Bu seçime damgasını vuran iki flaş transfer var...
Bu iki transferden biri...
Yıllarını CHP’ye vermiş, genç yaşta CHP milletvekili olmuş, partide "genel sekreterlik" makamına kadar ilerlemiş Ertuğrul Günay’ın "merkez sağ"a yerleşmek için can atan AKP’ye geçmesi...
Diğeri ise...
Her daim Necip Fazıl’dan dizeler okuyan, "Huma Kuşu" türküsünü kafasını gözünü yarmadan söylemeyi başaran ender siyasetçilerimizden, Demirel ailesinin damadı, sağcılığıyla maruf İlhan Kesici’nin, kendisini solda tanımlayan CHP’yi tercih etmesi...
Etrafta buz gibi bir hava var!
Sağ kesim İlhan Kesici’yi, "Gitti CHP’ye girdi, hain ne olacak" falan diye aforoz ederken...
Solcular da Ertuğrul Günay’ı, "Mürteci oldu. İhanet etti. Sosyal demokrat davayı sattı" diye hedef tahtasına yerleştirmiş durumda.
Olaya daha serinkanlı bakanlarda bile "Ne oluyor yahu" havası var.
* * *
Oysa ortada şaşılacak bir durum yok.
Hatırlayalım...
Ne demişti "aykırı" ekonomi profesörümüz İdris Küçükömer Hoca, ortalığı karıştıran "Düzenin Yabancılaşması" adlı eserinde?
"Türkiye’de sol sağdır, sağ soldur."
Söylemek istediği şudur Hoca’nın:
Aydınlanmacı, jakoben ve modernist CHP, Avrupa düşünce sisteminde sağ ideolojiye denk düşer. Buna karşılık CHP’nin karşısında olanlar (Mesela Demokrat Parti geleneği), Avrupa düşünce sisteminde sol ideolojiye denk düşer.
Hoca’ya göre...
Demokrat Parti ve benzeri partiler, halkla birebir ilişki kurmayı başarırken, CHP seçkinler hareketi olarak siyasi hayatını sürdürmüştür.
Bu nedenle CHP’nin yeri sağdır, DP’nin yeri ise soldur.
* * *
Şimdi bu teoriden yola çıkarsak...
"Solcu" Ertuğrul Günay’ın neden "sağcı" AKP’yi tercih ettiğini...
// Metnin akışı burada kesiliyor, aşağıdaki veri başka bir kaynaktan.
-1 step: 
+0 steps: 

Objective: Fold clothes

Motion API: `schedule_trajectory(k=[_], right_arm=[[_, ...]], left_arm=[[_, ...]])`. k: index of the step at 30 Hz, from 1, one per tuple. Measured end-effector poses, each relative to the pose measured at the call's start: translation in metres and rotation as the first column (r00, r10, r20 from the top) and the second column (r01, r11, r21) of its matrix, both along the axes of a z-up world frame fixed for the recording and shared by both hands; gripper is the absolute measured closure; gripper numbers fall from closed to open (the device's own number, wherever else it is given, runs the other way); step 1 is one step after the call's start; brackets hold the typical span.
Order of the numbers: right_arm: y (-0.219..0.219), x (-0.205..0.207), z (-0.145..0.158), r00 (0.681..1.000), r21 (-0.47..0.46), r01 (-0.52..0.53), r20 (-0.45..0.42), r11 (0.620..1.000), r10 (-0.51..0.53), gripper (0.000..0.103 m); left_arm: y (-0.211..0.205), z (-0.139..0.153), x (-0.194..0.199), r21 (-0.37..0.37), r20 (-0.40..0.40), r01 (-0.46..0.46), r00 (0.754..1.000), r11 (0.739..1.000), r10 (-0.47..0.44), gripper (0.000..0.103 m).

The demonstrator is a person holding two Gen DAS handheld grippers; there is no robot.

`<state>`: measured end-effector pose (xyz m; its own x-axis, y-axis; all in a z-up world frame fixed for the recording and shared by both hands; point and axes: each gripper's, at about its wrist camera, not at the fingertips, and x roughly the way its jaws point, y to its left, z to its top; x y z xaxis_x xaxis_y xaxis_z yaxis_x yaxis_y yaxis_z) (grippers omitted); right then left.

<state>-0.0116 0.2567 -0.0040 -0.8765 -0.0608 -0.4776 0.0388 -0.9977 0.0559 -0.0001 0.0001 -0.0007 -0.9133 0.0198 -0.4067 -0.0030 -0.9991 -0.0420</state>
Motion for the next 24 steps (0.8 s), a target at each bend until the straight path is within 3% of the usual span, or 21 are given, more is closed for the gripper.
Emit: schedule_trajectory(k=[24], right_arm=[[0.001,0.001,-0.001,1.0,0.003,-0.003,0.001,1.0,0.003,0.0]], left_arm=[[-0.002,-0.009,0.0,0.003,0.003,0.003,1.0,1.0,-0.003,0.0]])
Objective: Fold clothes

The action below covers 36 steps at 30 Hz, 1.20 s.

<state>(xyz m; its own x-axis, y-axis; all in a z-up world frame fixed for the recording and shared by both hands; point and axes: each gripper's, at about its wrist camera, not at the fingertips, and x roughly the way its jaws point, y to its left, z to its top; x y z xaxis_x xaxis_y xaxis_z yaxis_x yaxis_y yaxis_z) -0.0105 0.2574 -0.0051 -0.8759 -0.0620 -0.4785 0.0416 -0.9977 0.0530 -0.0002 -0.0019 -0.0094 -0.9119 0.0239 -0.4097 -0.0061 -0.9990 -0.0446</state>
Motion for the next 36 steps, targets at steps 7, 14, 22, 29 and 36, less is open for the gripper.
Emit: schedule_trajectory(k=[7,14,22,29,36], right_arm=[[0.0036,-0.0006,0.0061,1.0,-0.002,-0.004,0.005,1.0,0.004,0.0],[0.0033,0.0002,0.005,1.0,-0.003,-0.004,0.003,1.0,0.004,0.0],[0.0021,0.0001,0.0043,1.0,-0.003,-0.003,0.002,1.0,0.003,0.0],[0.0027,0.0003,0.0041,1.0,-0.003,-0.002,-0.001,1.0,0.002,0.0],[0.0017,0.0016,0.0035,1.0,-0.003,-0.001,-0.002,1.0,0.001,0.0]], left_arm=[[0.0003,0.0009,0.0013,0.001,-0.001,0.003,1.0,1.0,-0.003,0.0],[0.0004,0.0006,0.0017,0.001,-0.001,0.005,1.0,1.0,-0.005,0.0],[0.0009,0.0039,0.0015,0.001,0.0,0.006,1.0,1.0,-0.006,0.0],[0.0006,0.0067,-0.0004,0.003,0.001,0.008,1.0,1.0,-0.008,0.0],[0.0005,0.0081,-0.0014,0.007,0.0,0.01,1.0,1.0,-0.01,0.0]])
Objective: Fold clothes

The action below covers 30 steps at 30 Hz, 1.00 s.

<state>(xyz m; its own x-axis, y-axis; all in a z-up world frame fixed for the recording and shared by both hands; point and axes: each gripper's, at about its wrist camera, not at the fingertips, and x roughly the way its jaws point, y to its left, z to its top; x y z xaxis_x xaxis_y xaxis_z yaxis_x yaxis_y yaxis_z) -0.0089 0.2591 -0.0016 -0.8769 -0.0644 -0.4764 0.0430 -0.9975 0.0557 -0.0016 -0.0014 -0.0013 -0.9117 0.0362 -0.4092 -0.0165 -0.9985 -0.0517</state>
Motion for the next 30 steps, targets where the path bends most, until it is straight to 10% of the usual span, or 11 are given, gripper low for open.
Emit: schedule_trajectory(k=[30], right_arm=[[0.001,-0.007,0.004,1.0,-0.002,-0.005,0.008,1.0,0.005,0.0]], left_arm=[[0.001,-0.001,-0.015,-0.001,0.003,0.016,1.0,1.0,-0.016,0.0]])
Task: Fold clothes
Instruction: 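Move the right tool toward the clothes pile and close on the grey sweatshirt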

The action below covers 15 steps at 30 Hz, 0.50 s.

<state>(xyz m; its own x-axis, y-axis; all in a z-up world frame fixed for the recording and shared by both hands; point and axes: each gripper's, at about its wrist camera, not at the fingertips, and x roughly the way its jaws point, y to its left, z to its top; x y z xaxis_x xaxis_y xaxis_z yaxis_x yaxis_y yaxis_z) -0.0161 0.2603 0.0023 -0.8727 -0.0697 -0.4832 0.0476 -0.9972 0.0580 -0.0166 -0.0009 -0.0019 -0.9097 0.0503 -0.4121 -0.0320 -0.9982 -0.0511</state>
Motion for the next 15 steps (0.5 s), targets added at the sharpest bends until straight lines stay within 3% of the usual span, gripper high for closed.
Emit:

"Sağcı" İlhan Kesici’nin neden "solcu" CHP’yi tercih ettiğini...
Çok daha iyi anlarız.
Yani...
Şaşıracak bir şey yok...
Düzen yabancılaşıyor...
Ve tarih İdris Küçükömer Hoca’yı bir kez daha haklı çıkarıyor.
Bir küskünlük analizi
Deniz Baykal’ın Mersin Mitingi’nde Başbakan Erdoğan’a, "Cumhurbaşkanı ile üç saat bir arada oturuyorsun ama bir saygı bile sunmuyorsun" diye haykırışını acayip yadırgadım.
Çünkü...
"Üç saat bir arada olup, tek bir kelime etmeme" olayının bir sorumlusu Erdoğan ise, diğer sorumlusu Sezer’dir.
Evet, bir taraf "Saygı sunmamıştır" ama diğer taraf da, o saygının sunulmaması için elinden geleni yapmıştır.
Sırtını dönmüştür, yüzüne bile bakmamıştır, yok saymıştır, aynı yerde bulunmak dolayısıyla eza ve cefa çektiğini her haliyle göstermiştir, lisan-ı hal ile "Sana katlanıyorum" mesajı vermiştir.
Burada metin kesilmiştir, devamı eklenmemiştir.